Top of Stored data

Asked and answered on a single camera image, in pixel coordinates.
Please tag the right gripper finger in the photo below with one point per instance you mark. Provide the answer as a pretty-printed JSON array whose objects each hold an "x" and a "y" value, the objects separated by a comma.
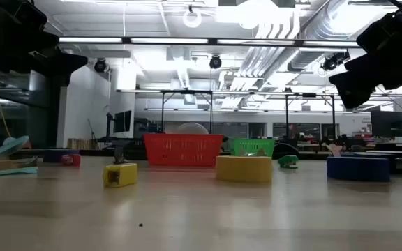
[
  {"x": 354, "y": 90},
  {"x": 370, "y": 69}
]

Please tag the white LED light strip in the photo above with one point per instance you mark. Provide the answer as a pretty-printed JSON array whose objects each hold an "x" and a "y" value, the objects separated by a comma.
[
  {"x": 255, "y": 42},
  {"x": 169, "y": 40},
  {"x": 89, "y": 40},
  {"x": 330, "y": 43}
]

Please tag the yellow tape roll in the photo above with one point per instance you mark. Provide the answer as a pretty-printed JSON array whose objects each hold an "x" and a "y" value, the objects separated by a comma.
[{"x": 244, "y": 169}]

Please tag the green mini stapler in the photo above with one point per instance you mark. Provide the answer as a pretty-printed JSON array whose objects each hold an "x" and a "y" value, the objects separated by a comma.
[{"x": 288, "y": 161}]

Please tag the silver ventilation duct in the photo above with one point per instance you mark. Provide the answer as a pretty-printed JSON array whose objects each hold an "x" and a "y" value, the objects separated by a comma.
[{"x": 323, "y": 28}]

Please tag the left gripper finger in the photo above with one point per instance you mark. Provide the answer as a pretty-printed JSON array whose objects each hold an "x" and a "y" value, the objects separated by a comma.
[
  {"x": 37, "y": 42},
  {"x": 61, "y": 62}
]

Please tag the black computer monitor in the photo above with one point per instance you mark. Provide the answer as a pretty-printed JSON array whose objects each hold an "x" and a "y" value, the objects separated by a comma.
[
  {"x": 391, "y": 123},
  {"x": 122, "y": 121}
]

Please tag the black round camera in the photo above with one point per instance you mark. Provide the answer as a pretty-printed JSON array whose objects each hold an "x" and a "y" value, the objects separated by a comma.
[
  {"x": 100, "y": 65},
  {"x": 215, "y": 62}
]

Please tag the black overhead frame bar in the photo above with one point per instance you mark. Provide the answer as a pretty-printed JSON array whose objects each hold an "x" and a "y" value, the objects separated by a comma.
[{"x": 126, "y": 40}]

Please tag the black plastic basket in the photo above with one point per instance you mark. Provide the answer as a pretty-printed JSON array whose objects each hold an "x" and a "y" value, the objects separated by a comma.
[{"x": 136, "y": 149}]

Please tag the black aluminium table frame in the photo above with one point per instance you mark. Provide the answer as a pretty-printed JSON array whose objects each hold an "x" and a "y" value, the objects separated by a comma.
[{"x": 93, "y": 152}]

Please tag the black staple remover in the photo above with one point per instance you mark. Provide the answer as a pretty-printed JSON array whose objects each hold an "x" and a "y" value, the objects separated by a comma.
[{"x": 119, "y": 153}]

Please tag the red staple remover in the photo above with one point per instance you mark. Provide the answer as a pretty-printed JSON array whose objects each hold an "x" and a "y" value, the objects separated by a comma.
[{"x": 72, "y": 160}]

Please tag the red plastic basket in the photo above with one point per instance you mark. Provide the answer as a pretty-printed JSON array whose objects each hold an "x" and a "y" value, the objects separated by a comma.
[{"x": 183, "y": 150}]

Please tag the teal staple remover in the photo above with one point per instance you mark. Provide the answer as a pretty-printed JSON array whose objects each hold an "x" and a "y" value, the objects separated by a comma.
[{"x": 2, "y": 150}]

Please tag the beige staple remover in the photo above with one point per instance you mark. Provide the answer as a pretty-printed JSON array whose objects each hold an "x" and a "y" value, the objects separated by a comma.
[{"x": 335, "y": 150}]

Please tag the black background rig frame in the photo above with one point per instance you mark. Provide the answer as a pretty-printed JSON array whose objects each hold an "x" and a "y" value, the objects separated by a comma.
[
  {"x": 187, "y": 92},
  {"x": 309, "y": 95}
]

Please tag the blue tape roll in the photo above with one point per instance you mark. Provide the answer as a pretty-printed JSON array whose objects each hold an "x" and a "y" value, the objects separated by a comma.
[{"x": 358, "y": 169}]

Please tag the green plastic basket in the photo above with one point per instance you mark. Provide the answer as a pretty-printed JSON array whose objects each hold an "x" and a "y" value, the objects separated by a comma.
[{"x": 253, "y": 146}]

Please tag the black camera on mount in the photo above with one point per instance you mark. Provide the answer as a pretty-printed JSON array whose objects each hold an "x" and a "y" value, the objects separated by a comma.
[{"x": 333, "y": 61}]

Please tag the wooden boards stack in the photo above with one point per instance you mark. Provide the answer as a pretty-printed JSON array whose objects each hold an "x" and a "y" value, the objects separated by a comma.
[{"x": 80, "y": 143}]

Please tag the yellow mini stapler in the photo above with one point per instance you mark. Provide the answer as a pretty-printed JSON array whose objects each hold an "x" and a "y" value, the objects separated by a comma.
[{"x": 124, "y": 174}]

Bottom of Stored data

- Exercise objective: Hand back the data above exactly, leaving out all pictures.

- Written answer:
Asked and answered on a single camera image, in pixel coordinates.
Please tag the right gripper finger in the photo below with one point per instance you mark. Provide the answer as a pretty-printed JSON array whose objects each hold an "x" and a "y" value, the objects separated by a comma.
[
  {"x": 354, "y": 90},
  {"x": 370, "y": 69}
]

Please tag the white LED light strip in the photo above with one point per instance you mark. Provide the answer as a pretty-printed JSON array whose objects each hold an "x" and a "y" value, the objects separated by a comma.
[
  {"x": 255, "y": 42},
  {"x": 169, "y": 40},
  {"x": 89, "y": 40},
  {"x": 330, "y": 43}
]

Please tag the yellow tape roll in the photo above with one point per instance you mark. Provide the answer as a pretty-printed JSON array whose objects each hold an "x" and a "y" value, the objects separated by a comma.
[{"x": 244, "y": 169}]

Please tag the green mini stapler in the photo above with one point per instance you mark. Provide the answer as a pretty-printed JSON array whose objects each hold an "x" and a "y" value, the objects separated by a comma.
[{"x": 288, "y": 161}]

Please tag the silver ventilation duct in the photo above with one point per instance you mark. Provide the answer as a pretty-printed JSON array whose objects each hold an "x" and a "y" value, the objects separated by a comma.
[{"x": 323, "y": 28}]

Please tag the left gripper finger in the photo above with one point per instance you mark. Provide the answer as a pretty-printed JSON array whose objects each hold an "x" and a "y" value, the objects separated by a comma.
[
  {"x": 37, "y": 42},
  {"x": 61, "y": 62}
]

Please tag the black computer monitor in the photo above with one point per instance you mark. Provide the answer as a pretty-printed JSON array whose objects each hold an "x" and a "y" value, the objects separated by a comma.
[
  {"x": 391, "y": 123},
  {"x": 122, "y": 121}
]

Please tag the black round camera in the photo above with one point per instance you mark. Provide the answer as a pretty-printed JSON array whose objects each hold an "x" and a "y" value, the objects separated by a comma.
[
  {"x": 100, "y": 65},
  {"x": 215, "y": 62}
]

Please tag the black overhead frame bar in the photo above with one point per instance you mark. Provide the answer as a pretty-printed JSON array whose objects each hold an "x" and a "y" value, the objects separated by a comma.
[{"x": 126, "y": 40}]

Please tag the black plastic basket in the photo above with one point per instance you mark. Provide the answer as a pretty-printed JSON array whose objects each hold an "x" and a "y" value, the objects separated by a comma.
[{"x": 136, "y": 149}]

Please tag the black aluminium table frame in the photo above with one point per instance you mark. Provide the answer as a pretty-printed JSON array whose objects each hold an "x" and a "y" value, the objects separated by a comma.
[{"x": 93, "y": 152}]

Please tag the black staple remover in the photo above with one point per instance you mark. Provide the answer as a pretty-printed JSON array whose objects each hold an "x" and a "y" value, the objects separated by a comma.
[{"x": 119, "y": 153}]

Please tag the red staple remover in the photo above with one point per instance you mark. Provide the answer as a pretty-printed JSON array whose objects each hold an "x" and a "y" value, the objects separated by a comma.
[{"x": 72, "y": 160}]

Please tag the red plastic basket in the photo above with one point per instance you mark. Provide the answer as a pretty-printed JSON array whose objects each hold an "x" and a "y" value, the objects separated by a comma.
[{"x": 183, "y": 150}]

Please tag the teal staple remover in the photo above with one point per instance you mark. Provide the answer as a pretty-printed JSON array whose objects each hold an "x" and a "y" value, the objects separated by a comma.
[{"x": 2, "y": 150}]

Please tag the beige staple remover in the photo above with one point per instance you mark. Provide the answer as a pretty-printed JSON array whose objects each hold an "x" and a "y" value, the objects separated by a comma.
[{"x": 335, "y": 150}]

Please tag the black background rig frame in the photo above with one point per instance you mark. Provide the answer as a pretty-printed JSON array whose objects each hold an "x" and a "y" value, the objects separated by a comma.
[
  {"x": 187, "y": 92},
  {"x": 309, "y": 95}
]

Please tag the blue tape roll in the photo above with one point per instance you mark. Provide the answer as a pretty-printed JSON array whose objects each hold an "x" and a "y" value, the objects separated by a comma.
[{"x": 358, "y": 169}]

Please tag the green plastic basket in the photo above with one point per instance you mark. Provide the answer as a pretty-printed JSON array whose objects each hold an "x" and a "y" value, the objects separated by a comma.
[{"x": 253, "y": 146}]

Please tag the black camera on mount in the photo above with one point per instance you mark. Provide the answer as a pretty-printed JSON array whose objects each hold an "x" and a "y" value, the objects separated by a comma.
[{"x": 333, "y": 61}]

Please tag the wooden boards stack in the photo above with one point per instance you mark. Provide the answer as a pretty-printed JSON array whose objects each hold an "x" and a "y" value, the objects separated by a comma.
[{"x": 80, "y": 143}]

Please tag the yellow mini stapler in the photo above with one point per instance you mark. Provide the answer as a pretty-printed JSON array whose objects each hold an "x" and a "y" value, the objects separated by a comma.
[{"x": 124, "y": 174}]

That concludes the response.